• [Action item]
Take from the material every line that contains the word "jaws".

• [Data provided]
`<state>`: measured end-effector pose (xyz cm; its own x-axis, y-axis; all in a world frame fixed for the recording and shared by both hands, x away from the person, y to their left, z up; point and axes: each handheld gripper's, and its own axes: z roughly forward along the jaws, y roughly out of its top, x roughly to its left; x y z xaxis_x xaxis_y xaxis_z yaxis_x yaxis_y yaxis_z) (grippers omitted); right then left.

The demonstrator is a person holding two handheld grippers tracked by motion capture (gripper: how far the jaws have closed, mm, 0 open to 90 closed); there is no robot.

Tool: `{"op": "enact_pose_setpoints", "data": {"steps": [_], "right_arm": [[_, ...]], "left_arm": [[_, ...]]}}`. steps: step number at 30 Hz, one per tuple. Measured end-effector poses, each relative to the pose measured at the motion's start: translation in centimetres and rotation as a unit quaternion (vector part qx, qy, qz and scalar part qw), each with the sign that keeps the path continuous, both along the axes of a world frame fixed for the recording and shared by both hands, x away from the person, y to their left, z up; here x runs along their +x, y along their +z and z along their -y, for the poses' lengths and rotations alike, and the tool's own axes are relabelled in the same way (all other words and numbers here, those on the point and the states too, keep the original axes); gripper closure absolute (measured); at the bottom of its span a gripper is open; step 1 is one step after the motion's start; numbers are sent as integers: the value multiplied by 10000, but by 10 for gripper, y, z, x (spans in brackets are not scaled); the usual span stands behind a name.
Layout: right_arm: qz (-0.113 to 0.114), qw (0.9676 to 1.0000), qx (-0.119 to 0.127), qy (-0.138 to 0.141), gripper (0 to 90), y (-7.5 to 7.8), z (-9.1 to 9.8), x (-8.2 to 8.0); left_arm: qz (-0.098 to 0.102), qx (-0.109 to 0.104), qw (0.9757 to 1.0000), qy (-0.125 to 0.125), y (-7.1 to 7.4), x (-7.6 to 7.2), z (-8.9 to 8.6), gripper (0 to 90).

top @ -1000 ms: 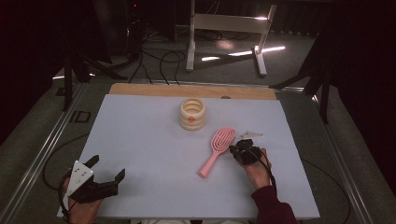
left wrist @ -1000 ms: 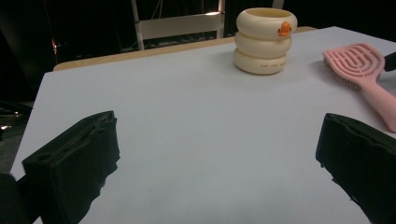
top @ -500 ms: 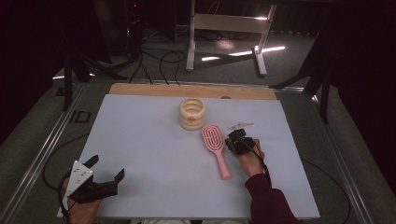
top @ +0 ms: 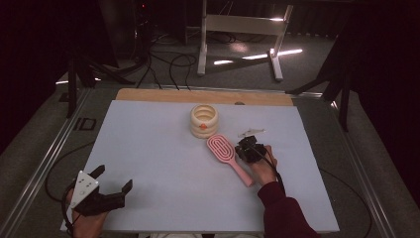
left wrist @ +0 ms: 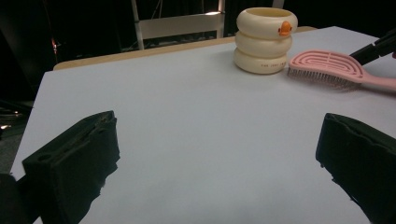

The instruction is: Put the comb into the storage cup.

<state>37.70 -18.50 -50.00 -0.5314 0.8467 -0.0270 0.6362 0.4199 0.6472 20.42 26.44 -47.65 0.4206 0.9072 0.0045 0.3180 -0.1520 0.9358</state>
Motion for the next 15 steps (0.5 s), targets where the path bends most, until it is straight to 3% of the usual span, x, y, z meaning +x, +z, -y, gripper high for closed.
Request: {"op": "enact_pose_setpoints", "data": {"steps": [9, 15], "right_arm": [[187, 9998, 87, 3, 843, 7, 8, -3], [472, 9987, 149, 82, 731, 20, 19, -16]], "left_arm": [[2, 3, 10000, 6, 0, 0, -1, 2], [-15, -1, 10000, 5, 0, 0, 0, 2]]}}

• [Result]
`<state>`: measured end-effector pose (xyz cm; its own x-axis, y-axis; all in a world frame fixed for the recording and shared by both hands, x away from the person, y to their left, z up; point and axes: each handheld gripper's, and its own axes: z roughly forward along the jaws, y roughly out of its top, x roughly to its left; x y z xaxis_x xaxis_y xaxis_z yaxis_x yaxis_y yaxis_z) (grippers omitted); right then left.
The demonstrator is a person holding two handheld grippers tracked by motion capture (gripper: how far the jaws have closed, mm, 0 open to 90 closed); there is no robot.

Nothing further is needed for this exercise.